→ **GIVEN DATA**:

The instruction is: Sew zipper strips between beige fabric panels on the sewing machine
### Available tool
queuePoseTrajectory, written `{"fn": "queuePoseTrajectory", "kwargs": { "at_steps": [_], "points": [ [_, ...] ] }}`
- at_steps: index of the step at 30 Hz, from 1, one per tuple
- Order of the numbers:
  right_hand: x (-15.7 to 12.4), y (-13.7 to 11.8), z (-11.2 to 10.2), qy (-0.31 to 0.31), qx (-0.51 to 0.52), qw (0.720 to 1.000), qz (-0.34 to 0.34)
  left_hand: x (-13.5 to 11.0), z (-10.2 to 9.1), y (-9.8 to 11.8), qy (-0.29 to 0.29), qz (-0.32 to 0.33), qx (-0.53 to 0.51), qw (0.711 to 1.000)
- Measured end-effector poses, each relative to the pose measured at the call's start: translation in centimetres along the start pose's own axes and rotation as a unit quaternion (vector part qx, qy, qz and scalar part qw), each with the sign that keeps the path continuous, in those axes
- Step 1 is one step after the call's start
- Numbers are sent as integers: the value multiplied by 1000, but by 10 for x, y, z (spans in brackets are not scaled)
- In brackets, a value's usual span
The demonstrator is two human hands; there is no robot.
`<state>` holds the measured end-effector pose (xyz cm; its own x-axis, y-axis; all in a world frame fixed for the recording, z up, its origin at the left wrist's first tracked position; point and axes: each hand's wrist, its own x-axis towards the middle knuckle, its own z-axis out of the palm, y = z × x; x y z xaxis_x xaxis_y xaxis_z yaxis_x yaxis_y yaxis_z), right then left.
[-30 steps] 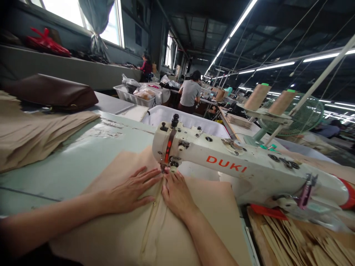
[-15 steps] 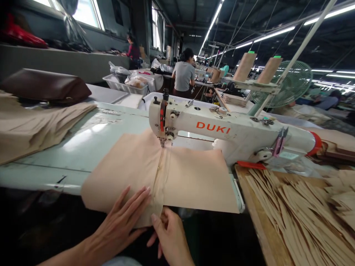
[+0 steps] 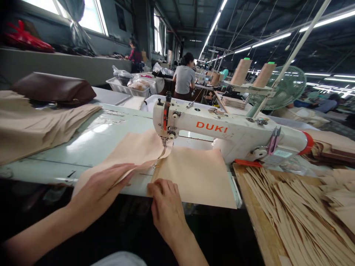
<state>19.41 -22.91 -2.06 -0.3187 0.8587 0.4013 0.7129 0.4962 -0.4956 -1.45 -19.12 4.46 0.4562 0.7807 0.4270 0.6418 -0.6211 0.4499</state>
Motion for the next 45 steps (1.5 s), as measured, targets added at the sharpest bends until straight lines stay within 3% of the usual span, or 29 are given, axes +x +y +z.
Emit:
{"fn": "queuePoseTrajectory", "kwargs": {
  "at_steps": [3, 7, 11, 16, 21, 26, 32, 37, 45],
  "points": [
    [5, 9, 11, -24, 0, 1000, 2, 14, -11, 1, -4, -36, -9, 999],
    [9, 19, 15, 33, 99, 994, 19, 19, -16, 5, -36, -41, -15, 998],
    [11, 22, 13, 126, 224, 962, 88, 19, -16, 8, -35, -49, -28, 998],
    [8, 23, 12, 106, 244, 961, 79, 19, -13, 5, -44, -61, -42, 996],
    [13, 25, 6, 189, 276, 927, 167, 19, -16, 5, -41, -72, -53, 995],
    [16, 12, 11, 86, 224, 966, 97, 21, -16, 6, -29, -60, -51, 996],
    [9, 17, 12, 81, 148, 985, 32, 20, -14, 5, -49, -60, -67, 995],
    [7, 27, 4, 77, 139, 987, -4, 17, -10, 3, -66, -55, -72, 994],
    [4, 29, 11, 88, 99, 990, -45, 12, -5, 2, -80, -29, -80, 993]
  ]
}}
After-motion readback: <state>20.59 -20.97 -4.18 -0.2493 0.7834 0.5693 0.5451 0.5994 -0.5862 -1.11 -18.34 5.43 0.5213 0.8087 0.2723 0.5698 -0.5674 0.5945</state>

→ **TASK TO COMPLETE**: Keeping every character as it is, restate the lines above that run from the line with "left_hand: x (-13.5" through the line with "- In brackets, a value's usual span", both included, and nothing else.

→ **OUTPUT BELOW**:
  left_hand: x (-13.5 to 11.0), z (-10.2 to 9.1), y (-9.8 to 11.8), qy (-0.29 to 0.29), qz (-0.32 to 0.33), qx (-0.53 to 0.51), qw (0.711 to 1.000)
- Measured end-effector poses, each relative to the pose measured at the call's start: translation in centimetres along the start pose's own axes and rotation as a unit quaternion (vector part qx, qy, qz and scalar part qw), each with the sign that keeps the path continuous, in those axes
- Step 1 is one step after the call's start
- Numbers are sent as integers: the value multiplied by 1000, but by 10 for x, y, z (spans in brackets are not scaled)
- In brackets, a value's usual span

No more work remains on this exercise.